The statutes describing the TPS benefit also provide for the continuous biometric surveillance of recipients as well as their eventual deportation when the program comes to an end. Section 1254a(e) of the TPS statutes states that “the period of such status shall not be counted as a period of physical presence in the United States for purposes of section 1229b (a) of this title,” indicating that the time that the migrant spends in the United States does not count as residency applying toward eligibility for cancellation of removal. Cancellation of removal is available to undocumented migrants who can prove at their deportation hearing that they have maintained at least ten years continuous residency in the country. This means that a migrant detained under deportation proceedings after ten years of working without any legal documents would have more legal remedies available to him or her, all else equal, than another migrant who had been working for ten years with a TPS work permit.

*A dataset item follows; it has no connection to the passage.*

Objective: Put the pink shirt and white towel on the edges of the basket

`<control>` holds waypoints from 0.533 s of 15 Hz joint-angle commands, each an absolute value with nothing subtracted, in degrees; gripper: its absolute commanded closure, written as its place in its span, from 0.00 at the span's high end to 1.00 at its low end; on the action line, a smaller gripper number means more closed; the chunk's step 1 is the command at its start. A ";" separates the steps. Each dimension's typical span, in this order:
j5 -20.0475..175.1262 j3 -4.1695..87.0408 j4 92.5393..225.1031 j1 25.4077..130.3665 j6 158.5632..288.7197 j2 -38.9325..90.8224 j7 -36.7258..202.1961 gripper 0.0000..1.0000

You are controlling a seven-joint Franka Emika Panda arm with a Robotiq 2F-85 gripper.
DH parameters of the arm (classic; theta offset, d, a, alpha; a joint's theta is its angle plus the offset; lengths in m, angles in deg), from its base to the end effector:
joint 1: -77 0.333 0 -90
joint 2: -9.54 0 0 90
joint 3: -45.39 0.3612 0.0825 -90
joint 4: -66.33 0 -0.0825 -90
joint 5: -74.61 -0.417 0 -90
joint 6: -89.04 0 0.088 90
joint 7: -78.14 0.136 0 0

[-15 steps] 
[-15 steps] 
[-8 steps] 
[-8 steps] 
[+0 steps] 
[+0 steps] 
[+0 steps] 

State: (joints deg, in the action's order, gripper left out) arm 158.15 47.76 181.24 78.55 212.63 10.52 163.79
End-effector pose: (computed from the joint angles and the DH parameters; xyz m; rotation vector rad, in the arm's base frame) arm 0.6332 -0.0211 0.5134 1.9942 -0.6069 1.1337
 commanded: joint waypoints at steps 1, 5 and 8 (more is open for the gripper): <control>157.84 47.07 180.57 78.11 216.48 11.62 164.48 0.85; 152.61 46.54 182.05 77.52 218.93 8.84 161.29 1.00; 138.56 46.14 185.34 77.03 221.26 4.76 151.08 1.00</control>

The TPS recognizes the legal presence and legitimacy of recipients as workers, but officially effaces other aspects of their personhood. One of the requirements of the status is that recipients must “maintain continuous physical presence in the United States” (Federal Register 2006, vol. 71, no. 115, 34639). The statutes require migrants to ask permission from the attorney general if they wish to travel out of country. They may ironically be less mobile than their friends and colleagues with no papers; because they are registered with the Department of Homeland Security, they fear traveling in violation of their work visa and thus potentially losing the card that permits them to work legally. As one informant said to me:
I can't go back. That is, I am welcome to go back, I just have no assurance that they will let me back in the country; it would be at the discretion of the person at the point of entry. I haven't seen my parents since I came here to study journalism in 2000. When the TPS came out I was able to stay and find a job, but now I can't go back to visit. (“Mario,” personal communication, February 2007)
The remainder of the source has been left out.